- **WHAT NEEDS TO BE DONE**:
Every record must be retyped as it stands.

::: MATERIAL PROVIDED

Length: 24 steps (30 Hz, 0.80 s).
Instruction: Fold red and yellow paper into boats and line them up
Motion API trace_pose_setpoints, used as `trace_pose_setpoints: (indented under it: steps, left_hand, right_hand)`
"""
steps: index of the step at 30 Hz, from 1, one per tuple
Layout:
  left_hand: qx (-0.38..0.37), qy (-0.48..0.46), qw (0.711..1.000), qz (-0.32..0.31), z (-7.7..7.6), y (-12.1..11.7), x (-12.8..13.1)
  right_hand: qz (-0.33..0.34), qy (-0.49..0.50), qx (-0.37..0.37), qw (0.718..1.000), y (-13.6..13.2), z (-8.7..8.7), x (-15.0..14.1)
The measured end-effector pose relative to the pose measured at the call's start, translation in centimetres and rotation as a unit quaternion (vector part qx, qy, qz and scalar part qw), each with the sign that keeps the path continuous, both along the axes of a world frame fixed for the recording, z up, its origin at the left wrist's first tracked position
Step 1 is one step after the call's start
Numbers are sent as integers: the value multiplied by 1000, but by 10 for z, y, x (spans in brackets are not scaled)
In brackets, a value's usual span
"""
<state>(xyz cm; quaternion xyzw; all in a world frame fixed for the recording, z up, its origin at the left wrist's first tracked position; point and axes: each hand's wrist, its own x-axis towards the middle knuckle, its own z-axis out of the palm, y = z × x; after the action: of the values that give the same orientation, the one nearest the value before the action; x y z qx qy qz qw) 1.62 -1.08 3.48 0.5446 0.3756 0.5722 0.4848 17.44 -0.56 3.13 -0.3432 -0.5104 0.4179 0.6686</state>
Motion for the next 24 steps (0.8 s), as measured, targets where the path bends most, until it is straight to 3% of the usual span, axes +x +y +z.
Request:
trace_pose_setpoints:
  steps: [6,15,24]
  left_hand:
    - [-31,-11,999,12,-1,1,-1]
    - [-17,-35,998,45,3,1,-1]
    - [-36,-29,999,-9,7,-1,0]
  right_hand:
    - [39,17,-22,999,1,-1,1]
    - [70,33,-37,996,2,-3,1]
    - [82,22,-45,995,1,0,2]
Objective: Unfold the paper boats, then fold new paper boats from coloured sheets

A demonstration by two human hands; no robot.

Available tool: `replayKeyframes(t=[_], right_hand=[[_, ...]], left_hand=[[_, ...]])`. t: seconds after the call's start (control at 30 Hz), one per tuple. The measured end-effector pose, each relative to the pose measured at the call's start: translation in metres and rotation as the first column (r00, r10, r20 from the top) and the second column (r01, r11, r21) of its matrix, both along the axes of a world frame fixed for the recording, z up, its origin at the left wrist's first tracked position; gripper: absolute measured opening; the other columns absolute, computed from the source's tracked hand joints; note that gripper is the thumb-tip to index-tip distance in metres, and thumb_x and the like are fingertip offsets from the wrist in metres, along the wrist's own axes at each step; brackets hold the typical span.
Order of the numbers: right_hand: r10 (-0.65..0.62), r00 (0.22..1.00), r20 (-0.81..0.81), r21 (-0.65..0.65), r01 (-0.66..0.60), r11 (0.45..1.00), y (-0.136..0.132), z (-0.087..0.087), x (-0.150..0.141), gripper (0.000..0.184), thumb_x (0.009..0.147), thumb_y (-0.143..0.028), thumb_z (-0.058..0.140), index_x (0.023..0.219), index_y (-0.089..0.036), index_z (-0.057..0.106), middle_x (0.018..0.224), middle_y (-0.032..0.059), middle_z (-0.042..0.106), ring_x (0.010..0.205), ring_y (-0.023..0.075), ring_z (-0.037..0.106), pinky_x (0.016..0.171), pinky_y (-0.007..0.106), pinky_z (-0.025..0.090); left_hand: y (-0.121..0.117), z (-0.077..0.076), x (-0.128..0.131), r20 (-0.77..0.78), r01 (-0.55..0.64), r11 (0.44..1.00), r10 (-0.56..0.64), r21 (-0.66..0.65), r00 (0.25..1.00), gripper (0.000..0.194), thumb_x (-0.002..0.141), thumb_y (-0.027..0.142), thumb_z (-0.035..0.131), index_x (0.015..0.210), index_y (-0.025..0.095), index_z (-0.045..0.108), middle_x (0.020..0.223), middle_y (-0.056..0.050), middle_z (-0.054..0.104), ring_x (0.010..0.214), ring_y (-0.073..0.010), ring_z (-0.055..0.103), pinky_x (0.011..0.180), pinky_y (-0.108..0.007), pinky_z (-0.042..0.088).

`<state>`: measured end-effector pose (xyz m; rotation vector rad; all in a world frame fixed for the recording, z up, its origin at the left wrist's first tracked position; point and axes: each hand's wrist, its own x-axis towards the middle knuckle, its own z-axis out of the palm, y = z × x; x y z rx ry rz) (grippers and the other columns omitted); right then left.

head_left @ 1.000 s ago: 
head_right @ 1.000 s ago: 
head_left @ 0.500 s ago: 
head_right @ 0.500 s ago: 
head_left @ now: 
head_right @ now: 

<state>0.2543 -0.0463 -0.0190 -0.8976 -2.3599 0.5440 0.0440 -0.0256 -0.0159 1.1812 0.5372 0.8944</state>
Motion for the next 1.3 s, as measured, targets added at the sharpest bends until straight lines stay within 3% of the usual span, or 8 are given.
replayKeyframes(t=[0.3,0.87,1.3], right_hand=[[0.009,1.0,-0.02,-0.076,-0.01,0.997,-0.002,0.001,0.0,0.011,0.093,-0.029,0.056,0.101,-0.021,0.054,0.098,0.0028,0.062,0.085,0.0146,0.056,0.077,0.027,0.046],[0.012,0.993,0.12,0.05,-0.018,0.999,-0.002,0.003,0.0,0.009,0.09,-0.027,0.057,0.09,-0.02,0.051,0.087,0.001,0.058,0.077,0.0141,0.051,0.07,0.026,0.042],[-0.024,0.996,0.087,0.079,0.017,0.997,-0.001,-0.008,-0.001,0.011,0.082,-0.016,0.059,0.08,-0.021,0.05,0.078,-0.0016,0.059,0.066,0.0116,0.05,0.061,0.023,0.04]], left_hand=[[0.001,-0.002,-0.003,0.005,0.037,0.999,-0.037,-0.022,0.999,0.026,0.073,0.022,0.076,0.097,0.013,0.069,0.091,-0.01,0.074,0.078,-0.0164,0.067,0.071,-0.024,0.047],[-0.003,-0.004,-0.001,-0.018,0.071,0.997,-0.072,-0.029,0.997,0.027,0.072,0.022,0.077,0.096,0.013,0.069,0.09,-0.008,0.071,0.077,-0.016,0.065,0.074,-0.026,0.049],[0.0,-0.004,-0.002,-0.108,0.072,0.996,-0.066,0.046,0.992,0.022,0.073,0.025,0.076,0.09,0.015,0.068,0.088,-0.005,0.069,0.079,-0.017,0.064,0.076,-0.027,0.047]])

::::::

- **RESULT OF THIS TASK**:
Length: 24 steps (30 Hz, 0.80 s).
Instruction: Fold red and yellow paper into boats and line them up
Motion API trace_pose_setpoints, used as `trace_pose_setpoints: (indented under it: steps, left_hand, right_hand)`
"""
steps: index of the step at 30 Hz, from 1, one per tuple
Layout:
  left_hand: qx (-0.38..0.37), qy (-0.48..0.46), qw (0.711..1.000), qz (-0.32..0.31), z (-7.7..7.6), y (-12.1..11.7), x (-12.8..13.1)
  right_hand: qz (-0.33..0.34), qy (-0.49..0.50), qx (-0.37..0.37), qw (0.718..1.000), y (-13.6..13.2), z (-8.7..8.7), x (-15.0..14.1)
The measured end-effector pose relative to the pose measured at the call's start, translation in centimetres and rotation as a unit quaternion (vector part qx, qy, qz and scalar part qw), each with the sign that keeps the path continuous, both along the axes of a world frame fixed for the recording, z up, its origin at the left wrist's first tracked position
Step 1 is one step after the call's start
Numbers are sent as integers: the value multiplied by 1000, but by 10 for z, y, x (spans in brackets are not scaled)
In brackets, a value's usual span
"""
<state>(xyz cm; quaternion xyzw; all in a world frame fixed for the recording, z up, its origin at the left wrist's first tracked position; point and axes: each hand's wrist, its own x-axis towards the middle knuckle, its own z-axis out of the palm, y = z × x; after the action: of the values that give the same orientation, the one nearest the value before the action; x y z qx qy qz qw) 1.62 -1.08 3.48 0.5446 0.3756 0.5722 0.4848 17.44 -0.56 3.13 -0.3432 -0.5104 0.4179 0.6686</state>
Motion for the next 24 steps (0.8 s), as measured, targets where the path bends most, until it is straight to 3% of the usual span, axes +x +y +z.
Request:
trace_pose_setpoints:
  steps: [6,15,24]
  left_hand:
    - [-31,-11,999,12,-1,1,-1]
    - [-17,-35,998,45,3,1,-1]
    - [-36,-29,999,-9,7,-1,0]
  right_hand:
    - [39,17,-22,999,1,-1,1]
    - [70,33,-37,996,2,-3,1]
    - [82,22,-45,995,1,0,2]
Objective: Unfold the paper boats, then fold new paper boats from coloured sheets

A demonstration by two human hands; no robot.

Available tool: `replayKeyframes(t=[_], right_hand=[[_, ...]], left_hand=[[_, ...]])`. t: seconds after the call's start (control at 30 Hz), one per tuple. The measured end-effector pose, each relative to the pose measured at the call's start: translation in metres and rotation as the first column (r00, r10, r20 from the top) and the second column (r01, r11, r21) of its matrix, both along the axes of a world frame fixed for the recording, z up, its origin at the left wrist's first tracked position; gripper: absolute measured opening; the other columns absolute, computed from the source's tracked hand joints; note that gripper is the thumb-tip to index-tip distance in metres, and thumb_x and the like are fingertip offsets from the wrist in metres, along the wrist's own axes at each step; brackets hold the typical span.
Order of the numbers: right_hand: r10 (-0.65..0.62), r00 (0.22..1.00), r20 (-0.81..0.81), r21 (-0.65..0.65), r01 (-0.66..0.60), r11 (0.45..1.00), y (-0.136..0.132), z (-0.087..0.087), x (-0.150..0.141), gripper (0.000..0.184), thumb_x (0.009..0.147), thumb_y (-0.143..0.028), thumb_z (-0.058..0.140), index_x (0.023..0.219), index_y (-0.089..0.036), index_z (-0.057..0.106), middle_x (0.018..0.224), middle_y (-0.032..0.059), middle_z (-0.042..0.106), ring_x (0.010..0.205), ring_y (-0.023..0.075), ring_z (-0.037..0.106), pinky_x (0.016..0.171), pinky_y (-0.007..0.106), pinky_z (-0.025..0.090); left_hand: y (-0.121..0.117), z (-0.077..0.076), x (-0.128..0.131), r20 (-0.77..0.78), r01 (-0.55..0.64), r11 (0.44..1.00), r10 (-0.56..0.64), r21 (-0.66..0.65), r00 (0.25..1.00), gripper (0.000..0.194), thumb_x (-0.002..0.141), thumb_y (-0.027..0.142), thumb_z (-0.035..0.131), index_x (0.015..0.210), index_y (-0.025..0.095), index_z (-0.045..0.108), middle_x (0.020..0.223), middle_y (-0.056..0.050), middle_z (-0.054..0.104), ring_x (0.010..0.214), ring_y (-0.073..0.010), ring_z (-0.055..0.103), pinky_x (0.011..0.180), pinky_y (-0.108..0.007), pinky_z (-0.042..0.088).

`<state>`: measured end-effector pose (xyz m; rotation vector rad; all in a world frame fixed for the recording, z up, its origin at the left wrist's first tracked position; point and axes: each hand's wrist, its own x-axis towards the middle knuckle, its own z-axis out of the palm, y = z × x; x y z rx ry rz) (grippers and the other columns omitted); right then left.

head_left @ 1.000 s ago: 
head_right @ 1.000 s ago: 
head_left @ 0.500 s ago: 
head_right @ 0.500 s ago: 
head_left @ now: 
head_right @ now: 

<state>0.2543 -0.0463 -0.0190 -0.8976 -2.3599 0.5440 0.0440 -0.0256 -0.0159 1.1812 0.5372 0.8944</state>
Motion for the next 1.3 s, as measured, targets added at the sharpest bends until straight lines stay within 3% of the usual span, or 8 are given.
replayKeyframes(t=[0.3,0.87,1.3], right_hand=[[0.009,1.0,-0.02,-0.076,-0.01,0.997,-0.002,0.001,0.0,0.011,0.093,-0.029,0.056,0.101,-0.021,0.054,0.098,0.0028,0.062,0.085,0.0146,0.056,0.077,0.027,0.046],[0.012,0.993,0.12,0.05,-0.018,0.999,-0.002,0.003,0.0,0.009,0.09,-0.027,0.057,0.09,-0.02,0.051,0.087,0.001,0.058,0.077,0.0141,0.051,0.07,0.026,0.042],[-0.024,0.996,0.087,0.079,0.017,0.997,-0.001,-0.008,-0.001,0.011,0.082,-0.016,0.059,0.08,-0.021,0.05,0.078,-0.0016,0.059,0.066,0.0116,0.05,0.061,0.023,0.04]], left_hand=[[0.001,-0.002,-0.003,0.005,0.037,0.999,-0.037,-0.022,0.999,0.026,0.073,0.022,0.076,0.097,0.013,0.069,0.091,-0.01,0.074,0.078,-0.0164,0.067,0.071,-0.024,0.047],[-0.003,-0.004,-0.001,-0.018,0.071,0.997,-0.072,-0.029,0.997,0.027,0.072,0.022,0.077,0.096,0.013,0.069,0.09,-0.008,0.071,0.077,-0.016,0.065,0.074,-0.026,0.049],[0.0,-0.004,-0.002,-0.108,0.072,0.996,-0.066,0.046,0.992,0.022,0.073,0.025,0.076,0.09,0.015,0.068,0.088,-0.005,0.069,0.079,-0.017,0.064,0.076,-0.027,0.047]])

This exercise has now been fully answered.